AADTHU, as one of the major players of the center, has greatly focused on its own advantages - the study of traditional handicrafts for their inheritance and restoration, as the academy's associate professor Wang Xiaoxin put it. But to nurture cross-disciplinary professionals, AADTHU specially designed the master's courses for the undergraduate program, including subjects ranging from material analysis, cultural relics protection laws and regulations, and various restoration techniques on lacquer, glass, pottery, china, and fabrics. Lacquer crafts are a notable example of a mixed medium as they often include decorative materials, modeling materials, and adhesives.

While experts from the Palace Museum and other relics preservation institutions are invited to the university to give students lectures regularly, the COVID-19 pandemic continues to impact international exchanges among relics restoration experts, as well as between intangible cultural heritage crafts teachers and experts. 

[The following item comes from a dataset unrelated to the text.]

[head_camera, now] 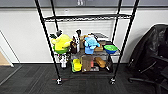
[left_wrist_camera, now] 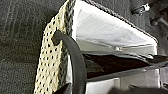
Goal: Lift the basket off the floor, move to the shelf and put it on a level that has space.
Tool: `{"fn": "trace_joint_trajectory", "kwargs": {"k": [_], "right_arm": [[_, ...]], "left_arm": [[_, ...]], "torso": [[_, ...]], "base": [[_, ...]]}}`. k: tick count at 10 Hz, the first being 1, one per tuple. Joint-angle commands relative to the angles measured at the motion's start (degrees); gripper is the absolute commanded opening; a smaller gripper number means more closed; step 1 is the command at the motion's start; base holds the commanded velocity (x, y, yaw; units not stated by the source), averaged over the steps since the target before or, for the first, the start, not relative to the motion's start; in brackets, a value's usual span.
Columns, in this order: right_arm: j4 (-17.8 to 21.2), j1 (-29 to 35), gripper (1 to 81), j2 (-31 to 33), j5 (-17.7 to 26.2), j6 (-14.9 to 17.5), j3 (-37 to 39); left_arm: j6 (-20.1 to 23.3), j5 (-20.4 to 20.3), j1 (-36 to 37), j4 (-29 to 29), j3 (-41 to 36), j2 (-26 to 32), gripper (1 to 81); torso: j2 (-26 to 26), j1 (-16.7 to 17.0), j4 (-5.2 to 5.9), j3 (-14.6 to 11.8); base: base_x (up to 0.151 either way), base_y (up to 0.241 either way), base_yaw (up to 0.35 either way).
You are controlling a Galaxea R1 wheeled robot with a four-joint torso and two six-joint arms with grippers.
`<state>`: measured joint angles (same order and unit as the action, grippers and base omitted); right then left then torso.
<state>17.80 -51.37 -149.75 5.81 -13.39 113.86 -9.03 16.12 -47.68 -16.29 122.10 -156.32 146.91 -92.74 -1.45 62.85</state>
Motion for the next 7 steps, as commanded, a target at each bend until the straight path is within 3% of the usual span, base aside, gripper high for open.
{"fn": "trace_joint_trajectory", "kwargs": {"k": [1, 4, 5, 7], "right_arm": [[0.92, 7.02, 81.1, 2.85, 1.66, -0.06, -5.67], [0.58, 7.02, 81.1, 3.12, 1.66, 0.11, -7.08], [0.48, 6.85, 1.0, 3.02, 1.66, 0.2, -7.26], [0.22, 6.41, 1.0, 2.5, 1.66, 0.72, -7.17]], "left_arm": [[-0.02, 3.13, 7.46, -1.29, -3.79, 0.82, 81.1], [0.07, 3.13, 7.46, -1.2, -4.41, 1.09, 81.1], [0.07, 3.13, 7.46, -1.12, -4.41, 1.09, 1.0], [0.07, 3.13, 7.46, -1.2, -4.15, 0.92, 1.0]], "torso": [[0.0, 0.0, 0.0, 0.0], [0.0, 0.0, 0.0, 0.0], [0.0, 0.0, 0.0, 0.0], [0.0, 0.0, 0.0, 0.0]], "base": [[0.0, 0.0, 0.0], [0.0, 0.0, 0.0], [0.0, 0.0, 0.0], [0.0, 0.0, 0.0]]}}
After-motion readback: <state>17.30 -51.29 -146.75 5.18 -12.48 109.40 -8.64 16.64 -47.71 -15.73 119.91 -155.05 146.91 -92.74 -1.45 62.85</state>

"International communications and exchanges are good for inheritance and development of the crafts," Wang said, recollecting how a Japanese teacher taught at AADTHU about a lost Chinese craft, which had spread to Japan and still exists but had died out in China. In the future, the academy will continue to push for international cooperation and events, and of course, continue to support the undergraduate program for cultural relics repair.

"Our program is truly a demonstration case, and it might not currently satisfy the nationwide demands for talents," Yang admitted. "Though the number is small, the talents we cultivate can either go onto research institutions and museums or go to colleges to teach new generations of students. This will lead to progress within China's protection of cultural relics."